The Second World War is said to have started from 1939 while China was attacked by Japan in 1937. Although it took long for China to achieve a momentum in their resistance against Japanese invasion, China at some point started to build hopes on their small victories over Japanese troops. In the meantime, Second World War had already started, and in 1945, Japan surrendered to the allied powers, of which China was a part. Although the U.S.’s attack on Japan with nuclear bombs in Hiroshima and Nagasaki did hasten Japan’s surrender, the attack was not the only reason behind such a conclusion. It was the cumulative efforts of Chinese resistance and allied powers’ countermeasures that made Japan to kneel and accept defeat. Two remarks are very important to look back in this regard.

“If the Japanese attack the West Indian Ocean, all our positions in the Middle East will be lost. Only China can help us to prevent that from happening”— a remark made during the Second World War by former British Prime Minister Winston Churchill.

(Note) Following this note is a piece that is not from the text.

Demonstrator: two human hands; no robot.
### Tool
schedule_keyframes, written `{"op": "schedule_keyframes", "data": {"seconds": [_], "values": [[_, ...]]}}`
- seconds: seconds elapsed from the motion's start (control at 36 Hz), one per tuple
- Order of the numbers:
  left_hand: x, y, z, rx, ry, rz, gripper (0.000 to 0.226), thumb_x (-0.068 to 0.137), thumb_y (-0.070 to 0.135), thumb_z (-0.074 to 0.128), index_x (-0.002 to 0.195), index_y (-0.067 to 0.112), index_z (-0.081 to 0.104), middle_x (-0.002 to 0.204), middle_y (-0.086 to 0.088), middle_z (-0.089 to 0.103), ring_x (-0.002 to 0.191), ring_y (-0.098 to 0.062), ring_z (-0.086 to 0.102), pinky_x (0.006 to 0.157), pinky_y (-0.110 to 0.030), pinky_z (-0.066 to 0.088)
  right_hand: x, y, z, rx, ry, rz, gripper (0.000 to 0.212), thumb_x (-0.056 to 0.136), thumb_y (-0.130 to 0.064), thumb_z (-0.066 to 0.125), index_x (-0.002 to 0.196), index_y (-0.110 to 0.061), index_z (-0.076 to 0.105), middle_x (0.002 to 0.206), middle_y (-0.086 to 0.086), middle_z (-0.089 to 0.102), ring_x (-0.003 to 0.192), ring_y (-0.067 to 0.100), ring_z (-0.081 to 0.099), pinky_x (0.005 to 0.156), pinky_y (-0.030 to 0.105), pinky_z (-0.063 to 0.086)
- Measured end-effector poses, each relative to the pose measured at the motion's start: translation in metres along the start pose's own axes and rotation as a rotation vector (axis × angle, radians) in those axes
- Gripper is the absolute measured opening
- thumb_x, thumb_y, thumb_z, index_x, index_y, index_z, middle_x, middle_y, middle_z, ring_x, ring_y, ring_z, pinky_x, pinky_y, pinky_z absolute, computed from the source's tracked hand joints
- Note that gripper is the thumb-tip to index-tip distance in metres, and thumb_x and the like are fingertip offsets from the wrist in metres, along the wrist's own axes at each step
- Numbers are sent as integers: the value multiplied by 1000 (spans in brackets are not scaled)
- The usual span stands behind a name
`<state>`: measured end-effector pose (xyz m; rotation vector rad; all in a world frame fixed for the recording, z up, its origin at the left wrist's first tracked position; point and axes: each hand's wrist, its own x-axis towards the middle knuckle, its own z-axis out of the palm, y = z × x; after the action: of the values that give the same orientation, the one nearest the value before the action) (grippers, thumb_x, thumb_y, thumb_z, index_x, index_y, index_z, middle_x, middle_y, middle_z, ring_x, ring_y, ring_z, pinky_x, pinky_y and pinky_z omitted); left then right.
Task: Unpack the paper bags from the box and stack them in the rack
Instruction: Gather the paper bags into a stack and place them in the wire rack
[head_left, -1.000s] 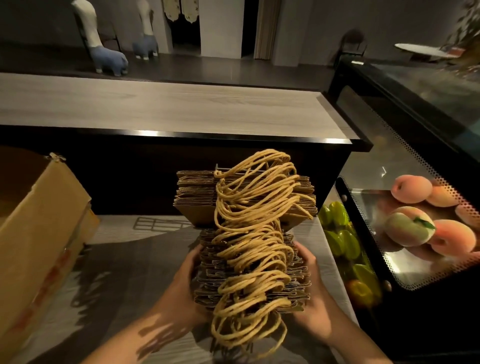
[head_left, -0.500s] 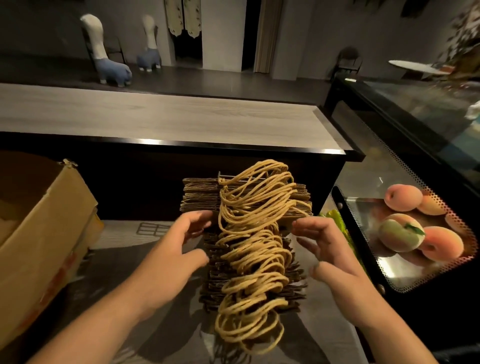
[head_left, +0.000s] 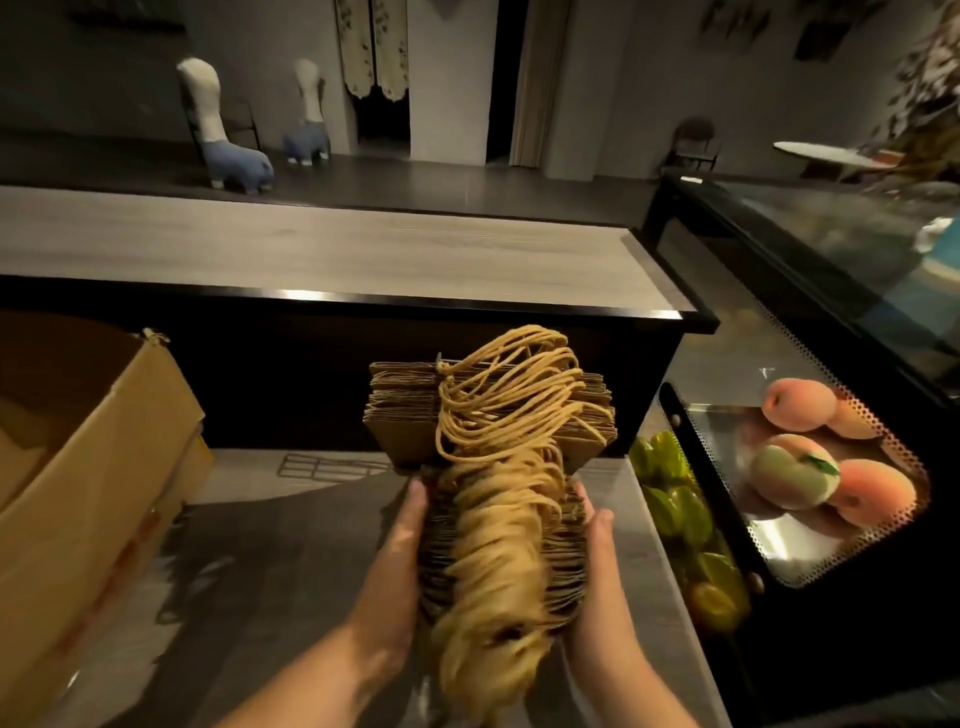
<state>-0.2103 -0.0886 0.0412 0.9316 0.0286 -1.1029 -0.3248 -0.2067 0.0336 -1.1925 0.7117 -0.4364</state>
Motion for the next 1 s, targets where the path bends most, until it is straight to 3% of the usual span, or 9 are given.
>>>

“Had China not been fighting, or had China been defeated, how many Japanese troops do you think would then be deployed to other regions to fight? They would have captured Australia, and India all at once,”— a remark by former U.S. President Franklin D. Roosevelt.

The Parade

The Parade showcased modern hardware of Chinese military, 84% of which were never displayed in public prior to the Parade. It was argued by the western media that some of the Chinese defense hardware showcased in the Parade has been designed for countering some particular U.S. hardware. It was also argued that one particular type of Chinese missiles has been made for taking down attacks by the U.S.’s Ballistic missiles.

Besides China, delegates of 17 national armies took part in the Parade, including China’s all-weather ally Pakistan, the strategically most important ally Russia and from other countries with which China’s cooperation reached the height. Such participation by these countries is a sign of their trust and dependence on China, reflecting China’s success as a regional and global player in achieving the confidence of these countries.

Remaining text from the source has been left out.